London Six

John Boyle
  • Date: 1984
  • Medium: oil on wood
  • Dimensions: 47 x 122 cm
  • Credit Line: Gift of Jeffrey Lipson, Toronto, 2003
  • Permanent Collection ID: 87.A.25

London Six

John Boyle

Set at the intersection of Dundas and Richmond Streets—not far from the York Hotel, where The Nihilism Spasm Band performed regularly beginning in the 1960s—this painting is a celebration of Regionalism and captures a snapshot of London’s vibrant social and cultural history. In the right foreground are Nihilist Spasm Band members Hugh McIntyre (with a homemade bass guitar), Murray Favro (not holding an instrument) and Greg Curnoe (with a homemade kazoo). In the background are band members John Clement, Boyle, and Art Pratten (seated). Founded in 1965, The Nihilism Spasm Band was originally a six-member band that revelled in improvisation and eschewed any recognizable musical style. Like the Nihilist Party of Canada founded two years earlier, the band rejected traditional structures and belief systems with a good dose of wit. Though its size has varied over the years, the band has shown remarkable longevity, surviving into the 21st century.

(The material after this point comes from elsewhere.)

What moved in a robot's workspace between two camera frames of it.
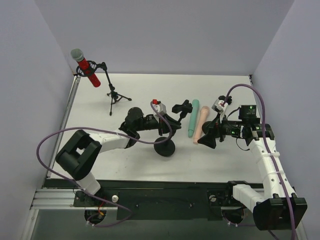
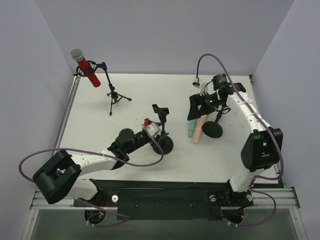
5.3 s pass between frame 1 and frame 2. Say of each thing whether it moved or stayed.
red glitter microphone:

Boyle also includes London artists Paul Peel and Jack Chambers (1st and 2nd from left, respectively) as well as London’s first mayor, Francis Evans Cornish (between McIntyre and Favro). In the upper left corner, Boyle makes a playful nod to another “London Six”—a London, Ontario-built automobile popular in the early 1920s.

This anachronistic, commemorative approach to art is characteristic of Boyle’s oeuvre. Nellie McClung, Tom Thomson and Sir John Graves Simcoe are among those prominent Canadians who figure in his colourful works.